» **Instructions to follow**
Check the records below line by line. Give the count of lines with "glue", and nothing else.

START Source information

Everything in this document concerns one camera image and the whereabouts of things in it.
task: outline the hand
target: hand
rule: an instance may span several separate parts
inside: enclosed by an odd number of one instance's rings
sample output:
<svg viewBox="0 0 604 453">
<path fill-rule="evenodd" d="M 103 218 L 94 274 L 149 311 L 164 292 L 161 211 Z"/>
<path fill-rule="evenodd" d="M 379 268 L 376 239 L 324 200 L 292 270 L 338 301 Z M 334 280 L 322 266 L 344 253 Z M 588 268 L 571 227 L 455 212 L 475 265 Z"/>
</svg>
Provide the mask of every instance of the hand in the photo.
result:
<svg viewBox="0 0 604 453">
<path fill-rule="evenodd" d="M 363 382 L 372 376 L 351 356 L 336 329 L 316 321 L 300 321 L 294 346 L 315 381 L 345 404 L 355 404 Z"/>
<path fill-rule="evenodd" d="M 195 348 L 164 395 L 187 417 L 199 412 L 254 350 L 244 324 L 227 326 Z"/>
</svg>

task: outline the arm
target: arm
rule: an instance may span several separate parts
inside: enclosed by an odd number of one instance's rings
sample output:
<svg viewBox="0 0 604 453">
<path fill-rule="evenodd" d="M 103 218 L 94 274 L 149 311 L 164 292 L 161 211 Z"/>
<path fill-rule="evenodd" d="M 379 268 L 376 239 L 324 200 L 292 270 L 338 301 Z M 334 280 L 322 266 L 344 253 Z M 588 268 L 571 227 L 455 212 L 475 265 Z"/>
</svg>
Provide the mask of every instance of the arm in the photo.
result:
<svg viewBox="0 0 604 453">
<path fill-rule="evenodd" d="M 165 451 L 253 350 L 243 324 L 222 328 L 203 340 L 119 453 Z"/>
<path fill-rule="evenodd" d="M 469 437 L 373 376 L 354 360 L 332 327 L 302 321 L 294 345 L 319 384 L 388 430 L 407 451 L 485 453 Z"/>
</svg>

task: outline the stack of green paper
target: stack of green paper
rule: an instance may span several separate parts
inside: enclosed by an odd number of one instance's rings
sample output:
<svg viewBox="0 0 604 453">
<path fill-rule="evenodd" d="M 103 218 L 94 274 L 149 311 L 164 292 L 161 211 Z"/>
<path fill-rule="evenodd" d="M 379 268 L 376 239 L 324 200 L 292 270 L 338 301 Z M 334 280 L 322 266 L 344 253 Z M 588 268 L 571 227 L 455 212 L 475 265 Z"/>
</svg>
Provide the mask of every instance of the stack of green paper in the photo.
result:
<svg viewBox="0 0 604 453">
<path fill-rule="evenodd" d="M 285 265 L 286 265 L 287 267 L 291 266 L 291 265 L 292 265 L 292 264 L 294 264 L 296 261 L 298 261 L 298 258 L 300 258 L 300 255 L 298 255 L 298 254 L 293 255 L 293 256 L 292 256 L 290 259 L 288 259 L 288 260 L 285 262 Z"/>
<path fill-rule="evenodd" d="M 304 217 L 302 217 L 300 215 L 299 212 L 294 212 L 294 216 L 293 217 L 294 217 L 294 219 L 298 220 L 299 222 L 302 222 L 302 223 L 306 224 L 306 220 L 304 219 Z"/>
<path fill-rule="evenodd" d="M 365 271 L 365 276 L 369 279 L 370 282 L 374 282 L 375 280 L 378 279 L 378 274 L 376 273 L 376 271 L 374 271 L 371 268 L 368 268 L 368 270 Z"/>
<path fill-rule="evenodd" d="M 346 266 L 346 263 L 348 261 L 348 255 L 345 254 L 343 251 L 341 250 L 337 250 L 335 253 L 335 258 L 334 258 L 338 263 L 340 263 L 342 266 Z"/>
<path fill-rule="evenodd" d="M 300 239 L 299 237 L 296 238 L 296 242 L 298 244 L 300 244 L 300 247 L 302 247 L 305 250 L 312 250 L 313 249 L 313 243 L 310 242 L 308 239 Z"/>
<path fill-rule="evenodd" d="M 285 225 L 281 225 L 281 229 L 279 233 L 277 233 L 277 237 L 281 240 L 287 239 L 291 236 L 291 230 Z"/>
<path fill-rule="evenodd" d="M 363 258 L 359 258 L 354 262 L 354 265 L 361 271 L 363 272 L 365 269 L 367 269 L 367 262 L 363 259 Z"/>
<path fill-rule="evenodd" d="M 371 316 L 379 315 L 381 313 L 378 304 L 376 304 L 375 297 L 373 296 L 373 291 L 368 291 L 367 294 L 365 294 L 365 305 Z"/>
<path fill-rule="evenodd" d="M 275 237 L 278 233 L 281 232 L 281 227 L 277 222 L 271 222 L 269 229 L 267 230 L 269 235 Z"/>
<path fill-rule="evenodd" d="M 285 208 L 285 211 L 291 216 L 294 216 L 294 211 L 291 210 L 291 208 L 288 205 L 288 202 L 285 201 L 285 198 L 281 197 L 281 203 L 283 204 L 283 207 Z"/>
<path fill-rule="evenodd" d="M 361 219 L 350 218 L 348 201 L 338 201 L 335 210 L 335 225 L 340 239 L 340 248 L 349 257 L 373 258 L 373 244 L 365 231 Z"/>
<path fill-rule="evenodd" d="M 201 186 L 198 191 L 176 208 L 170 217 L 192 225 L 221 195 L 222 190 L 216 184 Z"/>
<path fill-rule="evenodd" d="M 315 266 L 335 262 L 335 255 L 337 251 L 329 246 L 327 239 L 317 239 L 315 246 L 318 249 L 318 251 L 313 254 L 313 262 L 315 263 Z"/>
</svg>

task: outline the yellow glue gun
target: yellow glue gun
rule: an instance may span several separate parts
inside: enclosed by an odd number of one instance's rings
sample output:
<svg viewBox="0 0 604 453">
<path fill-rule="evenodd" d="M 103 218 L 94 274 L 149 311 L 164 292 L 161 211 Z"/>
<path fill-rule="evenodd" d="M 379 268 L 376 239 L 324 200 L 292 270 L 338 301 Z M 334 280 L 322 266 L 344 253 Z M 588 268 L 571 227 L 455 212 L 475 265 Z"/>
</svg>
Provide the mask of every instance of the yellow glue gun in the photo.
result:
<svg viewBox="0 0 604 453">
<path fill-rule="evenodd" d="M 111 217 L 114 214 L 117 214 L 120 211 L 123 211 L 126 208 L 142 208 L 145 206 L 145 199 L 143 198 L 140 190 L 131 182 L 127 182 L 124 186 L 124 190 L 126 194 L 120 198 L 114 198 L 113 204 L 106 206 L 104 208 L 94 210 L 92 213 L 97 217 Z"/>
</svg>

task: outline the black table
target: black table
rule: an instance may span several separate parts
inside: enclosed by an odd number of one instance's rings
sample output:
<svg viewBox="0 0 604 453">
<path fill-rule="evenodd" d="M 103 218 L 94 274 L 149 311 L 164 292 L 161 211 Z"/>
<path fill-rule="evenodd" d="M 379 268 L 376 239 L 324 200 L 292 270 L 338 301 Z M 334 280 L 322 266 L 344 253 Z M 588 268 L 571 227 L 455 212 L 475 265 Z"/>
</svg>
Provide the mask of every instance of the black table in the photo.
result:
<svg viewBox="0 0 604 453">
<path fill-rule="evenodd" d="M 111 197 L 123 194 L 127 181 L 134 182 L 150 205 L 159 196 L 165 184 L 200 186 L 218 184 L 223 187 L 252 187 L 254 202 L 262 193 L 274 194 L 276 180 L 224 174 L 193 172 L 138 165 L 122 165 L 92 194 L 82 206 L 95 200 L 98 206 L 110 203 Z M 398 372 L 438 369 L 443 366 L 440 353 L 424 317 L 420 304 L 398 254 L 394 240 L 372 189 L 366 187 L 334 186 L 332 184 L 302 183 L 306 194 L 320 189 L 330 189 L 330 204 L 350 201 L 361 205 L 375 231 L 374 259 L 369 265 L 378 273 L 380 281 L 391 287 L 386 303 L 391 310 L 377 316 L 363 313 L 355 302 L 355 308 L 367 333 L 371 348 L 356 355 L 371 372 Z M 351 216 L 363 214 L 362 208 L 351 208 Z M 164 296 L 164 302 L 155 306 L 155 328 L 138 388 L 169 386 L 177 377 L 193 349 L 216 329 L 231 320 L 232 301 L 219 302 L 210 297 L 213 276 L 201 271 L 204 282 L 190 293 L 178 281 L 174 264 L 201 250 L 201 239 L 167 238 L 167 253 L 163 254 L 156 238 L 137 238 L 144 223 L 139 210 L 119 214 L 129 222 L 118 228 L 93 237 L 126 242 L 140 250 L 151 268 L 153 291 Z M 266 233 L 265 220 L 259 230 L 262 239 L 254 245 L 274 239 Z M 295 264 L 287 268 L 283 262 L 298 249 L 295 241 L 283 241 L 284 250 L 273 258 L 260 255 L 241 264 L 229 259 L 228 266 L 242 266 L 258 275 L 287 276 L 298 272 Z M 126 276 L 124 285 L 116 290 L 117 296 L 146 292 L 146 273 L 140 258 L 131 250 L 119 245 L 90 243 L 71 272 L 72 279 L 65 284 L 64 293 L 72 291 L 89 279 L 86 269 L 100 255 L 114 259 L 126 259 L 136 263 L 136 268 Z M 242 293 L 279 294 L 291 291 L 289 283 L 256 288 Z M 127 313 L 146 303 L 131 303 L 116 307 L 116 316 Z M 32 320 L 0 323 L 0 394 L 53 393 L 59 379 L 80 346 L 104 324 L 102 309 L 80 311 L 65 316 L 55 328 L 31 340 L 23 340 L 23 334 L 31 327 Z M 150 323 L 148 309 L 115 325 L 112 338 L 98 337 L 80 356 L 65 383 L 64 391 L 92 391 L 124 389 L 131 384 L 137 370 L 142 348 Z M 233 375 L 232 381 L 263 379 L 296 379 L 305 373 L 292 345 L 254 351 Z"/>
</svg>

END Source information

» **Response area**
3